Here's the table it prints if you select the range to be from S=11 to S=1, with 20 steps.
That means it will compute and tabulate the universe's history from a time when distances were 1/11 present size up to the present, when distances are their current size i.e. S=1.
$${\scriptsize\begin{array}{|c|c|c|c|c|c|}\hline R_{0} (Gly) & R_{\infty} (Gly) & S_{eq} & H_{0} & \Omega_\Lambda & \Omega_m\\ \hline 14.4&17.3&3400&67.9&0.693&0.307\\ \hline \end{array}}$$ $${\scriptsize\begin{array}{|r|r|r|r|r|r|r|r|r|r|r|r|r|r|r|r|} \hline a=1/S&S&T (Gy)&R (Gly)&D_{now} (Gly)&D_{then}(Gly)&D_{hor}(Gly)&V_{now} (c)&V_{then} (c) \\ \hline 0.091&11.000&0.4726&0.7105&31.447&2.859&4.358&2.18&4.02\\ \hline 0.102&9.757&0.5659&0.8504&30.481&3.124&4.814&2.12&3.67\\ \hline 0.116&8.655&0.6776&1.0176&29.456&3.403&5.308&2.05&3.34\\ \hline 0.130&7.677&0.8112&1.2173&28.368&3.695&5.843&1.97&3.04\\ \hline 0.147&6.809&0.9710&1.4558&27.214&3.997&6.418&1.89&2.75\\ \hline 0.166&6.040&1.1621&1.7401&25.990&4.303&7.032&1.80&2.47\\ \hline 0.187&5.358&1.3905&2.0787&24.693&4.609&7.686&1.71&2.22\\ \hline 0.210&4.752&1.6631&2.4807&23.319&4.907&8.376&1.62&1.98\\ \hline 0.237&4.215&1.9883&2.9566&21.865&5.187&9.098&1.52&1.75\\ \hline 0.267&3.739&2.3755&3.5172&20.330&5.437&9.846&1.41&1.55\\ \hline 0.302&3.317&2.8355&4.1732&18.711&5.642&10.613&1.30&1.35\\ \hline 0.340&2.942&3.3803&4.9340&17.011&5.782&11.387&1.18&1.17\\ \hline 0.383&2.609&4.0230&5.8050&15.233&5.837&12.155&1.06&1.01\\ \hline 0.432&2.315&4.7767&6.7856&13.382&5.781&12.904&0.93&0.85\\ \hline 0.487&2.053&5.6541&7.8652&11.471&5.587&13.617&0.80&0.71\\ \hline 0.549&1.821&6.6657&9.0202&9.516&5.225&14.278&0.66&0.58\\ \hline 0.619&1.615&7.8185&10.2134&7.540&4.668&14.874&0.52&0.46\\ \hline 0.698&1.433&9.1144&11.3964&5.570&3.887&15.393&0.39&0.34\\ \hline 0.787&1.271&10.5488&12.5168&3.635&2.860&15.832&0.25&0.23\\ \hline 0.887&1.127&12.1114&13.5285&1.765&1.565&16.189&0.12&0.12\\ \hline 1.000&1.000&13.7872&14.3999&0.000&0.000&16.472&0.00&0.00\\ \hline \end{array}}$$

To find out what the rows mean, click on the link, you will see a sample table, hover the mouse over the blue dots. Then click on "column selection" and you will get more blue info dots telling what the columns mean. And also the "column selection" menu will allow you to select which columns to show. To make that table with only TWO COLUMNS I just selected only the T and the R columns to be shown. The time (in billions of years Gy) and the Hubble radius (in Gly)

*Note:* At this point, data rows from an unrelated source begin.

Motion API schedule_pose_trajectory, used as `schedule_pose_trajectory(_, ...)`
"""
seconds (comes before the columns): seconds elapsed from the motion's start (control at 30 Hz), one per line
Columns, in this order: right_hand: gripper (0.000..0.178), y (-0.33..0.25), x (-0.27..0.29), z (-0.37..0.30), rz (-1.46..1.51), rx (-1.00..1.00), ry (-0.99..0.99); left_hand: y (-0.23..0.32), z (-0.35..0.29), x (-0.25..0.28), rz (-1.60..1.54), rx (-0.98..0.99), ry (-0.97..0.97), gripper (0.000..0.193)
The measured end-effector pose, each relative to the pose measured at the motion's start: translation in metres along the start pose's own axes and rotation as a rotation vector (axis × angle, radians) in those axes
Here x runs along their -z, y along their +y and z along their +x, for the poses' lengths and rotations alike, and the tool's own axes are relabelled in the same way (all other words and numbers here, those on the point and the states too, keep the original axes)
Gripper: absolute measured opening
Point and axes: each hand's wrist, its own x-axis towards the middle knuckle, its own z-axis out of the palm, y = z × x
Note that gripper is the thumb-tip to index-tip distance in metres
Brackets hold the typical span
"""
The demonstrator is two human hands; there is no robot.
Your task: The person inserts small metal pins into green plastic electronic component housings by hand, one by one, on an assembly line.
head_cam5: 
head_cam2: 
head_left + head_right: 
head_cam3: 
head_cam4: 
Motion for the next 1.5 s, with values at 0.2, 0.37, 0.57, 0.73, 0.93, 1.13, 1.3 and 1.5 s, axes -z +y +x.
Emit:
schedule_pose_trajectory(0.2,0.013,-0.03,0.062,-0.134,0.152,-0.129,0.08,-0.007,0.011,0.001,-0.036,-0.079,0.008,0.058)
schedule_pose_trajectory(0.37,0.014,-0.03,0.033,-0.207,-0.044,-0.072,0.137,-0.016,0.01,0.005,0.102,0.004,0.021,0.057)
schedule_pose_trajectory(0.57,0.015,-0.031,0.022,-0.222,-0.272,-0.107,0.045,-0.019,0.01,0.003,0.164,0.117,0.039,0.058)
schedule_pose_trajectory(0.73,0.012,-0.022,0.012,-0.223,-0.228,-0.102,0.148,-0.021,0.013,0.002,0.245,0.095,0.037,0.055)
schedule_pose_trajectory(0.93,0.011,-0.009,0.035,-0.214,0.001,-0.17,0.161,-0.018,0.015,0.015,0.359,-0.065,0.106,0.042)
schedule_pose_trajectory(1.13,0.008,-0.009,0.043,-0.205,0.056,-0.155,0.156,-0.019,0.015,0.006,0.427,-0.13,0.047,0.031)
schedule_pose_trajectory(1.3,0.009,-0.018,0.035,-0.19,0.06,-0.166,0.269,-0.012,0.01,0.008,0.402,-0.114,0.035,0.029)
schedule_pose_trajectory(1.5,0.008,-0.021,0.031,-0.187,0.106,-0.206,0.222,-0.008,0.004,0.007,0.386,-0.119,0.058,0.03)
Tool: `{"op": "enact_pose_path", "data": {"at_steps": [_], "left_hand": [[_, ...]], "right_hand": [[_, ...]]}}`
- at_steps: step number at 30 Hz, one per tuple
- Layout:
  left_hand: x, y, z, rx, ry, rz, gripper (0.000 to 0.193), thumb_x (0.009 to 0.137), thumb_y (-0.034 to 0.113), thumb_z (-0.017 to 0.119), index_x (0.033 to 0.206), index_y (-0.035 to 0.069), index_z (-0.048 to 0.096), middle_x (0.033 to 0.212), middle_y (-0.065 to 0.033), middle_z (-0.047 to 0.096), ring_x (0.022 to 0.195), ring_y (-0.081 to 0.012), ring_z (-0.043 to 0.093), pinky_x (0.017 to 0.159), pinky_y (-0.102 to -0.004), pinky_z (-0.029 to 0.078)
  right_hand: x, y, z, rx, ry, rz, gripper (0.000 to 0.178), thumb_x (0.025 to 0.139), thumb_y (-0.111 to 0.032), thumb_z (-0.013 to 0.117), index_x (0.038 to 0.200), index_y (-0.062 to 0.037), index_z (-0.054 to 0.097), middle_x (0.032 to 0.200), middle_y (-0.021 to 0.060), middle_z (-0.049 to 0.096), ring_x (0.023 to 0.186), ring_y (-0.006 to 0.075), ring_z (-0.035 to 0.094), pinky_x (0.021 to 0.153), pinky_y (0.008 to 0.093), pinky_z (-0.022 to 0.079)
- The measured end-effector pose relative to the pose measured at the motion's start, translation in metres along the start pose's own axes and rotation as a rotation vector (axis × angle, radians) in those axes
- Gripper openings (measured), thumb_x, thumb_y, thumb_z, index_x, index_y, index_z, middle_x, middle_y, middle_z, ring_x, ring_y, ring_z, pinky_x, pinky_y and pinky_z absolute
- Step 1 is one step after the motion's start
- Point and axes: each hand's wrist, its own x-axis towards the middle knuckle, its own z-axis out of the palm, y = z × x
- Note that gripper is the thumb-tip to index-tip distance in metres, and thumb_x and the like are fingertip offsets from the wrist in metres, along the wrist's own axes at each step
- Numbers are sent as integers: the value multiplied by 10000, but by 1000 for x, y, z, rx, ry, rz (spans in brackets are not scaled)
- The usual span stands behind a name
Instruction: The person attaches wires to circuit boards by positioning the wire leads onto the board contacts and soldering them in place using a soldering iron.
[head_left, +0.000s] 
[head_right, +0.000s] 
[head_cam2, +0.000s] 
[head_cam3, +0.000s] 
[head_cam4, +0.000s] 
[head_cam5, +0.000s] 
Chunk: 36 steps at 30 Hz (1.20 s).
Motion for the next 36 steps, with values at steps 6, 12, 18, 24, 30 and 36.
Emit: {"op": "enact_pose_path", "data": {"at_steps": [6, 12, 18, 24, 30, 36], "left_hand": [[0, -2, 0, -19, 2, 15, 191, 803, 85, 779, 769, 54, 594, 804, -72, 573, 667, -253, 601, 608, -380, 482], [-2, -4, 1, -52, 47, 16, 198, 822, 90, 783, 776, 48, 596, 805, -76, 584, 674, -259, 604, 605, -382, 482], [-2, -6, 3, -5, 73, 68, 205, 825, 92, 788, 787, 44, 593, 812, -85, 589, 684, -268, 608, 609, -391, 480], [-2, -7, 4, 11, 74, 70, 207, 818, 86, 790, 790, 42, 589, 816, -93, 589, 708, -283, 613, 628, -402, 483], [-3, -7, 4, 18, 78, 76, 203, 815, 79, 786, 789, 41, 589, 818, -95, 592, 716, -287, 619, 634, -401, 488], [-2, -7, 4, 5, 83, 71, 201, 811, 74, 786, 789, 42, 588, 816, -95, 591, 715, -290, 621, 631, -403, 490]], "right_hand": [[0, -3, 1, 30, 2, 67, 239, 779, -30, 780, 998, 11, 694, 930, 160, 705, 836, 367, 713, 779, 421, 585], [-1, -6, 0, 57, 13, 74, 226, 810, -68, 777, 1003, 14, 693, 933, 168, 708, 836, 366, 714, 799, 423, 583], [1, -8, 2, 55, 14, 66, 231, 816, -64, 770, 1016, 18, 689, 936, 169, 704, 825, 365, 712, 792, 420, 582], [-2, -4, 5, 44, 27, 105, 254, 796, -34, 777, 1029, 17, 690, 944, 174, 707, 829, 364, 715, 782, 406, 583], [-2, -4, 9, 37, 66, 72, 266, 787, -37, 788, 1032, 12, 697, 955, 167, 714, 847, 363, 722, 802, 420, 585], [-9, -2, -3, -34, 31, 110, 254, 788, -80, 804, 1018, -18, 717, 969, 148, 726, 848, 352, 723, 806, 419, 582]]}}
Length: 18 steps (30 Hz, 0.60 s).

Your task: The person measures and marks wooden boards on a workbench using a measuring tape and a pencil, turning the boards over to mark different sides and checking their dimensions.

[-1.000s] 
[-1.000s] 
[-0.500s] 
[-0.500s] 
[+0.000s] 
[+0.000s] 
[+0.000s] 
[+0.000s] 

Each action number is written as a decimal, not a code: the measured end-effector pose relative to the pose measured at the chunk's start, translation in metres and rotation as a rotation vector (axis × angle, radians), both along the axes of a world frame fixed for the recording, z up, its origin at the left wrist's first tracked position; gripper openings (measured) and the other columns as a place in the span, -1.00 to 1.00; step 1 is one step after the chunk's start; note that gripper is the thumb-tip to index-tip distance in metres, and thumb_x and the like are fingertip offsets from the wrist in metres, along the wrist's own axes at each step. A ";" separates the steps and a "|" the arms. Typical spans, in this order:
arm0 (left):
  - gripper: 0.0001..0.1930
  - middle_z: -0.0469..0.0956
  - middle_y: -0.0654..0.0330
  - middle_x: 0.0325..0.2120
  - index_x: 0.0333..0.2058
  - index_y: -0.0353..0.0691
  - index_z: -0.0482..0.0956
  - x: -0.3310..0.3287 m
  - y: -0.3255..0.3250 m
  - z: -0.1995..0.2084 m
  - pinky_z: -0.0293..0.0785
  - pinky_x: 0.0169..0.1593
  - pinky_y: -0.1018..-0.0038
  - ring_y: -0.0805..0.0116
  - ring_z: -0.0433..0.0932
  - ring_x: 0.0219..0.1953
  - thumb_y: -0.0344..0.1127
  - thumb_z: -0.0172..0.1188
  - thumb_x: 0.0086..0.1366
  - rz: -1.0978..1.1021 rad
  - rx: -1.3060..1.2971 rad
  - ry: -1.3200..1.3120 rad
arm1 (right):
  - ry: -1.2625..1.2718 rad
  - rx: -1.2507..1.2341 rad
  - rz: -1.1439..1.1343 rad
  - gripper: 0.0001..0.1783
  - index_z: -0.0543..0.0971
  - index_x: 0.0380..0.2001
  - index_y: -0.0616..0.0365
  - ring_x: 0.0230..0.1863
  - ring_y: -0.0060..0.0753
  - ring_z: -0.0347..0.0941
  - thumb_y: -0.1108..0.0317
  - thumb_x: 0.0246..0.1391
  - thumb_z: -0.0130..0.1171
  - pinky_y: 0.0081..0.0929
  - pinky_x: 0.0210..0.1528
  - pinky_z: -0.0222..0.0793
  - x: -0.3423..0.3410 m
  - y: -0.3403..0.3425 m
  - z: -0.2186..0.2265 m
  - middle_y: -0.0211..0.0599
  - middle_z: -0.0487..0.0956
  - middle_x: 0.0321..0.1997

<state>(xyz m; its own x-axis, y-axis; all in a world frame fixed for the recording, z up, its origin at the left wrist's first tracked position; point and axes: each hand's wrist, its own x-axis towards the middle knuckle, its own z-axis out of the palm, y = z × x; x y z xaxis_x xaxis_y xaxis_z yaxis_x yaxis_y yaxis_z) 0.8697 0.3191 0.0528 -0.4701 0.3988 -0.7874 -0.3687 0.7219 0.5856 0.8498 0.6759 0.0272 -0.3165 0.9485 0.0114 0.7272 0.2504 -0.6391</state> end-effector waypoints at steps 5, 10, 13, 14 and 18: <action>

The only other thing I did was to set the S upper limit to 11 and the S lower limit to 1 (i.e. to present day) and tell it to cover that range from 11 down to 1 in 20 steps.
You replace the default values of S_upper and S_lower and STEPS by typing 11, 1, and 20 in those three boxes, and press "calculate".